Messny chucked the last one in the bin. Cleaned out the bath and lugged the bin to the washing machine. He put the smaller bin of shit to one side to deal with later.
Cells come and cells go, Messny thought. Every three months every single cell in our body, apart from our nerves, is replaced. We appear to be stable but we are really temporary and in a state of permanent flux.
Later that evening, when Janey had gone to bed, Messny took the shit into the garden, dug into the compost and deposited the contents. Then he peed on the compost for good measure. The moon looked down on him. All was well. He looked over at the vegetable patch where all the plants were clearly visible in the moonlight.
Their previous bodies and future bodies were growing nicely. The green leaves looked black in the moonlight but in future they would be sparking up in their heads with new ideas.
It was far better this way.
Messny headed back up to bed and climbed in next to the drowsy Janey. He could not sleep. His mind was whirring away. He was imagining those molecules that had resided in his body and been part of his consciousness now residing in the green bodies outside. He wondered what consciousness they were sharing now? Whether molecules could feel or were privy to that consciousness. They were endlessly recycled, back and forth, through body after body, mind after mind. What a strange journey.

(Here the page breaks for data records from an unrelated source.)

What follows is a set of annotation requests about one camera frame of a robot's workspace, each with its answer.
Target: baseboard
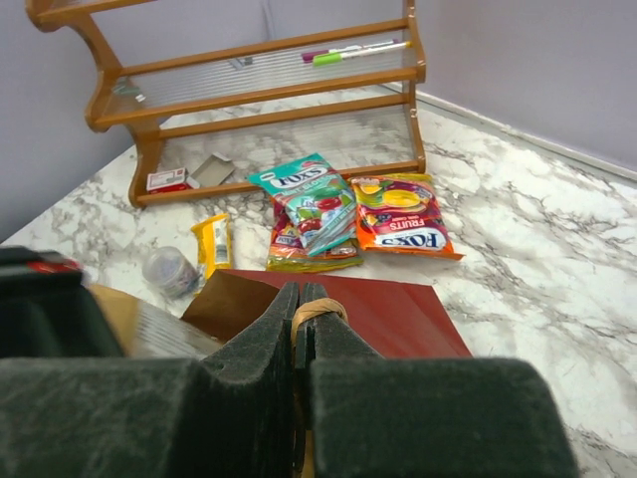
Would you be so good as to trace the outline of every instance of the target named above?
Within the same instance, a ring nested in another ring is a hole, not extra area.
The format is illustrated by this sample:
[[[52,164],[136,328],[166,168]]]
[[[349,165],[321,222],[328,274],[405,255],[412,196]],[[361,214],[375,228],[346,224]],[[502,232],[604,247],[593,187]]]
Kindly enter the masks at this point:
[[[389,84],[387,86],[391,88],[392,90],[395,90],[398,92],[402,91],[402,87],[398,83]],[[484,124],[487,128],[491,128],[503,134],[514,137],[516,139],[526,141],[530,144],[533,144],[537,147],[553,152],[560,156],[564,156],[574,161],[587,164],[588,166],[596,167],[597,169],[601,169],[611,174],[616,174],[626,179],[637,181],[637,171],[632,171],[628,168],[618,166],[616,164],[611,164],[610,162],[604,161],[602,159],[583,153],[581,151],[570,149],[569,147],[565,147],[561,144],[557,144],[555,142],[543,139],[541,137],[537,137],[533,134],[520,131],[518,129],[515,129],[514,127],[509,126],[508,124],[504,124],[495,119],[485,117],[474,111],[460,107],[454,103],[447,102],[446,100],[442,100],[440,98],[434,97],[433,95],[429,95],[424,92],[417,91],[416,98],[418,99],[418,101],[426,103],[427,105],[431,105],[432,107],[438,108],[445,112],[449,112],[453,115],[457,115],[467,120]]]

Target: yellow packet
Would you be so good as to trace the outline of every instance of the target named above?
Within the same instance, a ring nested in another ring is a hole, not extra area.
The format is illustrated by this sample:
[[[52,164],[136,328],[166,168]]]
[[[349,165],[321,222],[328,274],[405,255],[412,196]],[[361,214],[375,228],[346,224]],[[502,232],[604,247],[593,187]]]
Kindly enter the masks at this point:
[[[230,242],[230,216],[219,214],[192,226],[190,230],[199,244],[198,260],[204,266],[204,279],[208,280],[215,269],[232,269],[232,245]]]

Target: candy bag
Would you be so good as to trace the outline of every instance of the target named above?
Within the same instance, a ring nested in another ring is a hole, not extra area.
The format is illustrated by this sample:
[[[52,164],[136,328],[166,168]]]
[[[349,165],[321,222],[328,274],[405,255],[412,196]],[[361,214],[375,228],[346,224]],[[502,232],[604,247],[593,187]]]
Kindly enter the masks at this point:
[[[197,237],[197,262],[204,267],[203,277],[208,280],[216,269],[231,269],[230,216],[219,214],[194,225],[190,230]]]
[[[285,206],[310,257],[353,237],[353,193],[320,154],[252,174],[248,180]]]
[[[272,230],[267,271],[325,272],[362,264],[362,258],[351,240],[309,257],[301,244],[299,231],[286,214],[286,209],[275,202],[275,227]]]
[[[385,174],[351,180],[356,236],[363,250],[400,252],[459,261],[429,174]]]

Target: small plastic container
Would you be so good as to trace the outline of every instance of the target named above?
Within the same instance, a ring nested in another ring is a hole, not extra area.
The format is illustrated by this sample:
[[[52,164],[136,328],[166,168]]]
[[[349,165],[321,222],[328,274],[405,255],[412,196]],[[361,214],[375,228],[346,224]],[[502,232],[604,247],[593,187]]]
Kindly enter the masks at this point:
[[[141,273],[146,281],[169,299],[192,292],[199,279],[192,264],[174,247],[160,247],[150,254]]]

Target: marble surface
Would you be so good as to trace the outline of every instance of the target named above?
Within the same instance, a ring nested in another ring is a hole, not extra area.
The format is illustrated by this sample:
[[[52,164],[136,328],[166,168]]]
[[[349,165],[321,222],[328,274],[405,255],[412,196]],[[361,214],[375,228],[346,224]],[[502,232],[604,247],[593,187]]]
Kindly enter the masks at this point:
[[[308,98],[329,103],[382,92]],[[171,119],[166,127],[305,104],[273,102]],[[231,180],[310,152],[337,167],[409,154],[406,130],[388,115],[237,131],[170,144],[162,167],[202,162],[212,150],[236,158]],[[549,383],[586,477],[637,476],[637,190],[420,107],[429,172],[460,263],[367,254],[350,277],[429,284],[475,356],[532,363]],[[91,278],[180,315],[189,300],[163,300],[141,278],[142,258],[176,246],[191,261],[190,227],[229,212],[235,267],[265,265],[272,208],[263,193],[147,210],[127,188],[125,152],[7,244],[56,249]]]

He liked to think they were aware of the thoughts and dreams of the array of beings they inhabited – the plants, worms, bacteria, insects and humans. What journeys they were endlessly going through.
Messny wondered whether he ought to ensure that all the waste leaving his body ended up in the back garden, in the vegetable patch, so that all his molecules could be recycled to him and his family in some strange kind of cannibalism. He did not like to think of them being discarded down the toilet, unwanted and unloved; to be soullessly passed down cold, dank drains and adulterated with chemicals; to be removed from the sustaining cycle they were part of. He preferred to think of them being cherished and tended in that vegetable patch where he could watch them grow.

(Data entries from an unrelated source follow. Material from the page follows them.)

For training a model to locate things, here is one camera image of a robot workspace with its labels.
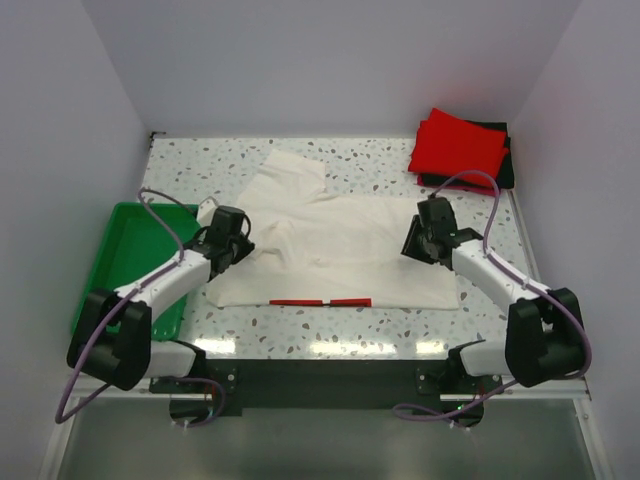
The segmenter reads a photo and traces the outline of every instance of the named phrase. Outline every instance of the glass panel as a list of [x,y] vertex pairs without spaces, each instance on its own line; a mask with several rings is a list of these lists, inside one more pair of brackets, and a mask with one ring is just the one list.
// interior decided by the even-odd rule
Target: glass panel
[[167,409],[166,399],[94,402],[60,478],[593,478],[570,400],[493,401],[470,432],[327,410],[247,410],[185,432]]

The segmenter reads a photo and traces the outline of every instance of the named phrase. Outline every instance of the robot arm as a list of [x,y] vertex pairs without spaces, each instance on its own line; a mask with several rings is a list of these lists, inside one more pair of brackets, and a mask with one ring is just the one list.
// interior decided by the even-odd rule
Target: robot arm
[[152,341],[153,323],[177,300],[254,249],[249,232],[242,232],[248,221],[242,210],[218,207],[208,199],[200,205],[197,218],[202,228],[165,264],[129,285],[113,291],[95,289],[87,295],[67,353],[70,367],[76,366],[106,315],[128,299],[109,322],[119,325],[119,331],[102,330],[81,371],[122,390],[130,390],[143,378],[189,374],[198,350],[180,342]]
[[465,375],[512,375],[520,384],[531,387],[561,378],[585,364],[579,333],[545,298],[553,297],[582,325],[576,296],[566,288],[550,290],[528,279],[495,252],[485,253],[478,232],[458,229],[446,198],[418,203],[418,215],[411,222],[402,253],[429,264],[439,263],[464,276],[507,316],[506,342],[481,340],[449,351],[444,385]]

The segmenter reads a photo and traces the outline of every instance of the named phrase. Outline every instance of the speckled countertop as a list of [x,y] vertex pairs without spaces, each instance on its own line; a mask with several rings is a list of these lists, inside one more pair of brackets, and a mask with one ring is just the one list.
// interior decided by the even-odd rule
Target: speckled countertop
[[[233,205],[272,148],[321,160],[330,192],[424,197],[406,172],[413,139],[157,138],[144,185],[186,203],[213,195]],[[449,191],[460,226],[483,231],[492,198]],[[503,193],[490,235],[497,252],[528,273],[510,197]],[[449,347],[506,335],[506,317],[477,287],[457,276],[456,311],[372,308],[216,308],[204,288],[189,295],[180,338],[217,357],[444,358]]]

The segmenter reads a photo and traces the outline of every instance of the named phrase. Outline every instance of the red cloth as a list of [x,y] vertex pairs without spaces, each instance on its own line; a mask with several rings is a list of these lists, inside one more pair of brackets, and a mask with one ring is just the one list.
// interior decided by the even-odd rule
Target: red cloth
[[[473,125],[434,108],[427,121],[420,122],[409,171],[455,175],[463,170],[482,170],[496,178],[502,159],[505,132]],[[462,178],[480,186],[491,186],[479,175]]]

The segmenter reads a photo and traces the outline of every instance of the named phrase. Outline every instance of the red line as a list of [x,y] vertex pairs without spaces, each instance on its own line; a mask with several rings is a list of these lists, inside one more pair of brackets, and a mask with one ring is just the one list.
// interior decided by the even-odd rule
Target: red line
[[332,307],[370,307],[370,298],[339,298],[331,300],[329,305]]
[[290,305],[300,307],[323,307],[322,300],[269,300],[269,305]]

Messny chuckled and Janey grumbled drowsily. He was disturbing her.
Messny stifled his chuckles and contented himself with a broad grin.
He wondered whether the plants were aware of himself and the rest of his family? Whether they knew where the nutrients came from? He wanted to believe that they were full of more wisdom than himself. Maybe they were watching him and willing him to produce the fertiliser. He nearly chortled again.

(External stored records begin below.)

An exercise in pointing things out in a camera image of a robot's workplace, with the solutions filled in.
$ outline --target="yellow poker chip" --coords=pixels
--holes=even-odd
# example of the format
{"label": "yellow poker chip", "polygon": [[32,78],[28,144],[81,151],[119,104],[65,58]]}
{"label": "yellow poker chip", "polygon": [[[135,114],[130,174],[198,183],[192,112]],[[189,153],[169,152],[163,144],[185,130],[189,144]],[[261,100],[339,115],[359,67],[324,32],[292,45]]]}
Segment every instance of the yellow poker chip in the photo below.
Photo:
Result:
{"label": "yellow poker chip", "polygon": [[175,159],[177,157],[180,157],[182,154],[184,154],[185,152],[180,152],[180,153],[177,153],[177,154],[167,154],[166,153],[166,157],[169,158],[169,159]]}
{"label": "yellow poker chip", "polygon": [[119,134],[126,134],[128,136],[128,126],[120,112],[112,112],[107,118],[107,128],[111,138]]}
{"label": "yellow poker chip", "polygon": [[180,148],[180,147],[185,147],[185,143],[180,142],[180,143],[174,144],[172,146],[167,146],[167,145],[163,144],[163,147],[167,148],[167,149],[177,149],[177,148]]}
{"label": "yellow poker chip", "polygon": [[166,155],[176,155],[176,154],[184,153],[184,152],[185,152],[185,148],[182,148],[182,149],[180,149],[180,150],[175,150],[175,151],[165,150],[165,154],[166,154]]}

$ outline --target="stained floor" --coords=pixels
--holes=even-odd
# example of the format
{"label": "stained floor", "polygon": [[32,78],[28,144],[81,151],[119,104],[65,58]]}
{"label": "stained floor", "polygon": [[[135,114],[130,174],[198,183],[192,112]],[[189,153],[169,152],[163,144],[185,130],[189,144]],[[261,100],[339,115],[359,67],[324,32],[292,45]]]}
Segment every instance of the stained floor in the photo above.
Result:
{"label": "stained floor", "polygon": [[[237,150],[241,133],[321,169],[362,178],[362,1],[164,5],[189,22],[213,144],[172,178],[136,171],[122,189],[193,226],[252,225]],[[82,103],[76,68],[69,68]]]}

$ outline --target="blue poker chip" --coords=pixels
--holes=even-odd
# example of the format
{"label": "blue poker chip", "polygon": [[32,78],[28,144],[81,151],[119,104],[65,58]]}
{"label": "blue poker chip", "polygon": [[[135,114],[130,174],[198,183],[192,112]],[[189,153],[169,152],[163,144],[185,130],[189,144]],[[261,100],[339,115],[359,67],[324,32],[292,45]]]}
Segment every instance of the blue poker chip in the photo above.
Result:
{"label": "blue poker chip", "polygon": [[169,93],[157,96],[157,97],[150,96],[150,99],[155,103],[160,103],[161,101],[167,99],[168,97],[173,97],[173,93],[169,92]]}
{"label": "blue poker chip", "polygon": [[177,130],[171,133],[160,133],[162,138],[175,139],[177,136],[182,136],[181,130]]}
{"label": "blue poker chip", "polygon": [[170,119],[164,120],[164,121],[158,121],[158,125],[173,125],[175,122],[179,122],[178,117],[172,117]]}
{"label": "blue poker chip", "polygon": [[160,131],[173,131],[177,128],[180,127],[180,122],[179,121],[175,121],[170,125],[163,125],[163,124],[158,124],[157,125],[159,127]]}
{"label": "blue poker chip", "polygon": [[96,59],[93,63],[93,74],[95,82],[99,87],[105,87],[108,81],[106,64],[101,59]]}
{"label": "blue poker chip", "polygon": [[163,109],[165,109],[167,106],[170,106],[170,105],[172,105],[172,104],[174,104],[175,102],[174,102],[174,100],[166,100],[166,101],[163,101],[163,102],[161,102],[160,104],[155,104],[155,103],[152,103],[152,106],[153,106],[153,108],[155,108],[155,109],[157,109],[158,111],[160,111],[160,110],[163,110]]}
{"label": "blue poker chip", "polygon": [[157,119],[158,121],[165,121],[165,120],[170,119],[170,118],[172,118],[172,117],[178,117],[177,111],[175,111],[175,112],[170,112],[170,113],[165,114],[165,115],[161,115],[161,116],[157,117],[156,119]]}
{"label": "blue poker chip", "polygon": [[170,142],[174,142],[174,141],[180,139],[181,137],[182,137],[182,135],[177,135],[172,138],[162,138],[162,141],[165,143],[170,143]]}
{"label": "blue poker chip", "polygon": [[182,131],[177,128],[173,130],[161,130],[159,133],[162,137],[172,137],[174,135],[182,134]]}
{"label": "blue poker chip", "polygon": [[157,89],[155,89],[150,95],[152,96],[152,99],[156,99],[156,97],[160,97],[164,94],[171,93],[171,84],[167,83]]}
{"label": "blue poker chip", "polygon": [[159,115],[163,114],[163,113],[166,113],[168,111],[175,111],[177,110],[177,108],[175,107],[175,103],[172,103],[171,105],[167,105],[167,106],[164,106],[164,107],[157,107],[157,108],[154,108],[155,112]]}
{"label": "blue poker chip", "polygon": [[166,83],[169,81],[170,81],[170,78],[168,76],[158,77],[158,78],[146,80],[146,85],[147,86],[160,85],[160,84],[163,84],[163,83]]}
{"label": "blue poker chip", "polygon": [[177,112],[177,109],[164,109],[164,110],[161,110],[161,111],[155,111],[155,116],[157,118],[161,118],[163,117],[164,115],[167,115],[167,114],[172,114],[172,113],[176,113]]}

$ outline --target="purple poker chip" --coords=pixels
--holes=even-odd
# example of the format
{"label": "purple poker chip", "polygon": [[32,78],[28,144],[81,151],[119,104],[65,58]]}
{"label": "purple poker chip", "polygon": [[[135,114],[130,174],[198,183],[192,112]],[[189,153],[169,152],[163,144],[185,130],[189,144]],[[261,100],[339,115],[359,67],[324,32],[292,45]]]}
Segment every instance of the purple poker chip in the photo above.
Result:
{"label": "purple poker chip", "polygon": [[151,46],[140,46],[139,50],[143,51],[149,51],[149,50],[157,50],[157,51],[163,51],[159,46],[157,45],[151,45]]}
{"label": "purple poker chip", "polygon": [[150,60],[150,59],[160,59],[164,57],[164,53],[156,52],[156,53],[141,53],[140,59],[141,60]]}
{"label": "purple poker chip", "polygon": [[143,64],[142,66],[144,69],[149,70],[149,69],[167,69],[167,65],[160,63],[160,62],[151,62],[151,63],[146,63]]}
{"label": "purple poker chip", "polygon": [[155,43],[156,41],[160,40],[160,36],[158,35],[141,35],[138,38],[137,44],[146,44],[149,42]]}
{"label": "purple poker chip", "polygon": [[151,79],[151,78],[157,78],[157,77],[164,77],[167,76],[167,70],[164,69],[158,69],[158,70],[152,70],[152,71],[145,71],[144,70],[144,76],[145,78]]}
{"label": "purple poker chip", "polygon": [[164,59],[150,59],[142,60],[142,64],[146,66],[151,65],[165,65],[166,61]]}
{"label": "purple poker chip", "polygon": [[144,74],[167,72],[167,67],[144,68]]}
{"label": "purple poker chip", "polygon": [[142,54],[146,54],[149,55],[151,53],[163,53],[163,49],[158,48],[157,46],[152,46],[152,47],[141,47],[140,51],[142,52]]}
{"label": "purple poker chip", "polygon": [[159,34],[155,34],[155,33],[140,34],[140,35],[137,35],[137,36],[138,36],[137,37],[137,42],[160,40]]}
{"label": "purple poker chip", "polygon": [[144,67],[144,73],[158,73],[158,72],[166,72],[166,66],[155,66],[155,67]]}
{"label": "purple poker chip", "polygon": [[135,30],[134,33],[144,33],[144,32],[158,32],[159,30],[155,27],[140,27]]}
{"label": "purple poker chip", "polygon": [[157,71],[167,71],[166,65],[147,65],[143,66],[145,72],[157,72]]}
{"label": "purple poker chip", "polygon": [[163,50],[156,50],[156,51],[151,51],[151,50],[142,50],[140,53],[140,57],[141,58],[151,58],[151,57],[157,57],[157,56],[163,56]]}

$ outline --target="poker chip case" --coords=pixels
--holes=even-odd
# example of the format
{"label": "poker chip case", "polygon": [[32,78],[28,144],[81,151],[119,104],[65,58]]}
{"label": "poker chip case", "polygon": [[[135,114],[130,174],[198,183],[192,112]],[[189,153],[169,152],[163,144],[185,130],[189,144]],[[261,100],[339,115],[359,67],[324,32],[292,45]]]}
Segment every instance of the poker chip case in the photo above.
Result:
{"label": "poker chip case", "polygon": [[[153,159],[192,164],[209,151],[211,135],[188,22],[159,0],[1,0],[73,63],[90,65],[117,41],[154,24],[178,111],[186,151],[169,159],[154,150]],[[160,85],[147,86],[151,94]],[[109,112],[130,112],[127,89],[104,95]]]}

He lay in the day with his mind mulling over many strange thoughts.
Shit and piss to food …….. and food to shit and piss.
That is the way of the world.
It is the cycle that is important. We are all part of each other. Our bodies have no limit and no end. We are merely a vehicle for molecules to inhabit. We spread out to when life began from the ooze and on to inhabit other forms of life. It is endless.
Maybe all life is just a vehicle for molecules to live a more interesting life? Maybe it is not us that is important but the shit? Maybe it is not our thoughts that are important but shit’s thoughts?
Could it be that we are manufactured by shit? Deliberately manufactured?
Messny quite liked the thought that he might be nothing more than a vehicle to brighten up the day of a few zillion molecules.
With that thought he drifted off to sleep and dreamt.